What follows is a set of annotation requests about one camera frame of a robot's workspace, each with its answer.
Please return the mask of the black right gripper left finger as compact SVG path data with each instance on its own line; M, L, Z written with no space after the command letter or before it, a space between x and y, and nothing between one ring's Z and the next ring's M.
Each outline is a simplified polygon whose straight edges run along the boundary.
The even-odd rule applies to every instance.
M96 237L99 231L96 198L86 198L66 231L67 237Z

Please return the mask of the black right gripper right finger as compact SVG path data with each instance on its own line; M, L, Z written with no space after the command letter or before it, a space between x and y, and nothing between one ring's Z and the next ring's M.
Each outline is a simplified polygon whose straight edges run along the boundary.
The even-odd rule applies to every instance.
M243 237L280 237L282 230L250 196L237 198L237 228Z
...
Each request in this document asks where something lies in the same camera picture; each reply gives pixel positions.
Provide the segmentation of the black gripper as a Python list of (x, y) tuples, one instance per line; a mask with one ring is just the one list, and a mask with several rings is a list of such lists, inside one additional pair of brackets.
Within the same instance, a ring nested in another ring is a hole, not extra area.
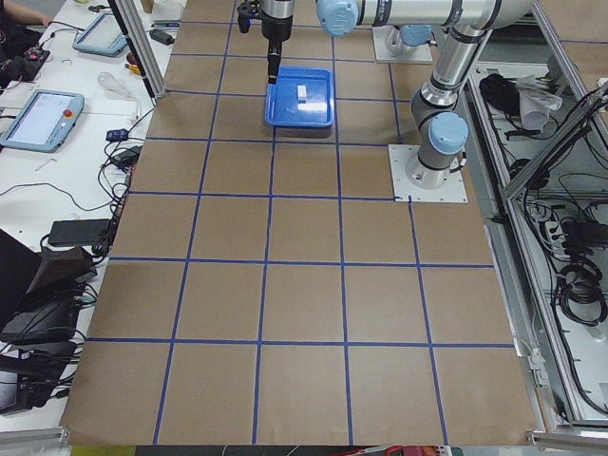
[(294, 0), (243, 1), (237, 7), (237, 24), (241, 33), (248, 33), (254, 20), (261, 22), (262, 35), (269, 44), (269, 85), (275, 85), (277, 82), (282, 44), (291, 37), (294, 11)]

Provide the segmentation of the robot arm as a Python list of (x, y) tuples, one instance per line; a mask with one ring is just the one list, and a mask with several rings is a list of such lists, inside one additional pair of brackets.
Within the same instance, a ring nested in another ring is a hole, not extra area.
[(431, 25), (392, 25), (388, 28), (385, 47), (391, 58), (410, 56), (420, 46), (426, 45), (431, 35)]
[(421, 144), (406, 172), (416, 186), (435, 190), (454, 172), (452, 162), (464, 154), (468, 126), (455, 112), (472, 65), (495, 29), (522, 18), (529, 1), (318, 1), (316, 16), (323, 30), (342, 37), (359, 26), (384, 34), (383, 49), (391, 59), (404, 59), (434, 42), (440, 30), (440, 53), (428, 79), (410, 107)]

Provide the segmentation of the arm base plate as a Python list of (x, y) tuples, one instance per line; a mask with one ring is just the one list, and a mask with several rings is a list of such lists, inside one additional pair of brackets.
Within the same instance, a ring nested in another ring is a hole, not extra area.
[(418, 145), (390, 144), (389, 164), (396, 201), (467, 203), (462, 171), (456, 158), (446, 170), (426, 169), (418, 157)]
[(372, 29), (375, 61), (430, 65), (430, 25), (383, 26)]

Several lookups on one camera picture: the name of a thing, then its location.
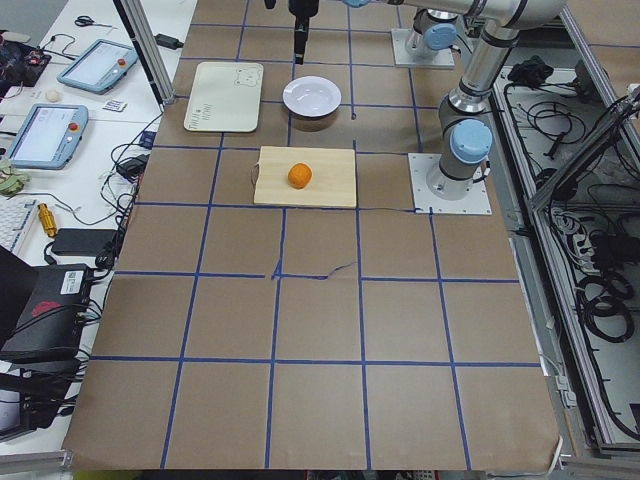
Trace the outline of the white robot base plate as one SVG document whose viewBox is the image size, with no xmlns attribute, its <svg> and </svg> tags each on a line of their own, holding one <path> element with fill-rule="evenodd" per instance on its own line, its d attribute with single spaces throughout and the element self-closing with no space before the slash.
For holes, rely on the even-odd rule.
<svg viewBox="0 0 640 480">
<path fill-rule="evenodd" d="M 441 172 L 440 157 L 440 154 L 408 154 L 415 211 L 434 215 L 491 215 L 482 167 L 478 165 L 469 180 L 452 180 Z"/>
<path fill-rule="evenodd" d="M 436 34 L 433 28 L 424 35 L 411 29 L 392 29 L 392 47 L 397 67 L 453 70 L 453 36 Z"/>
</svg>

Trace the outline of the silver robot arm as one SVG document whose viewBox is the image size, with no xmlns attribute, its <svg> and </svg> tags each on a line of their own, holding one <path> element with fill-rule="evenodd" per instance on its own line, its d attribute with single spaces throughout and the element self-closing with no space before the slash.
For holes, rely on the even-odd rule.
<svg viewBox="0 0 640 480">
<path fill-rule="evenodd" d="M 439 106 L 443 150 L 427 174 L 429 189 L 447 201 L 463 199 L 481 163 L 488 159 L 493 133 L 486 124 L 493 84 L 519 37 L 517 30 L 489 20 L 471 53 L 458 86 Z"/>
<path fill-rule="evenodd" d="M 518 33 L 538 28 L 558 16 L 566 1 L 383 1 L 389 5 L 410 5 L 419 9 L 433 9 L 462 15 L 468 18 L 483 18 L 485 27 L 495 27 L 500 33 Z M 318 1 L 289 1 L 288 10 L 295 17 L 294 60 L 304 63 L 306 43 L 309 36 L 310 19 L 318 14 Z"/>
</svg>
==
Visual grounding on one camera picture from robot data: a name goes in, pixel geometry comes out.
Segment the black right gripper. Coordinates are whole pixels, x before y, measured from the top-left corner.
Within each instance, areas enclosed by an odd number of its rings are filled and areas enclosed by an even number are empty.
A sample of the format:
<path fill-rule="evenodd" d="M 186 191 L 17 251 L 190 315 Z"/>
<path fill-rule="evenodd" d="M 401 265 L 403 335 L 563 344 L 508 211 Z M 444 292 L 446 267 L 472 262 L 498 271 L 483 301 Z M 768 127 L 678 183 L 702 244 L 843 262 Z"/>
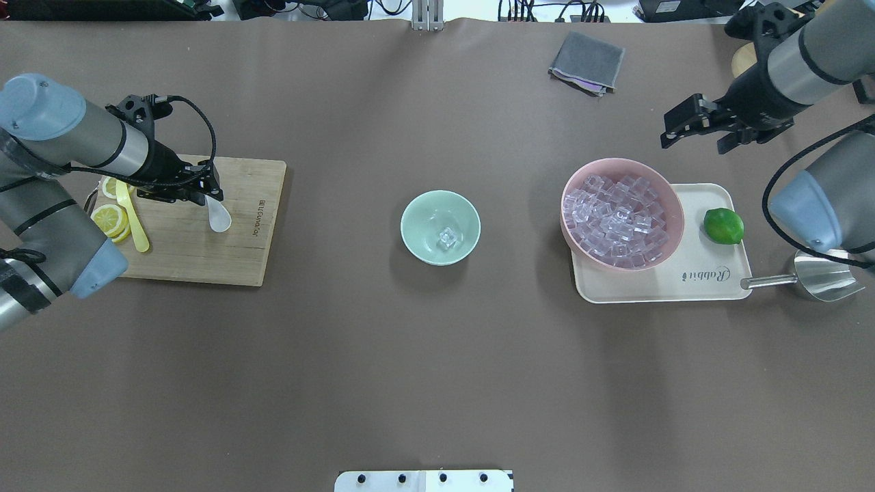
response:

*Your objective:* If a line in the data contains the string "additional", copy it.

*Written response:*
Provide the segmentation of the black gripper as a Python list of (x, y) tuples, one instance per line; a mask with one ring is just the one list, and a mask with several rings is a list of such lists, inside one additional pair of brackets.
Provide the segmentation of the robot arm as a Python list of (x, y) tuples, one instance per line; a mask with one ring is just the one list, and a mask with several rings is a list of such lists, inside one additional pair of brackets.
Provide the segmentation of the arm base plate as a Python list of (x, y) tuples, one instance per line; a mask with one ring is just the one list, and a mask with several rings is a list of such lists, inside one additional pair of brackets.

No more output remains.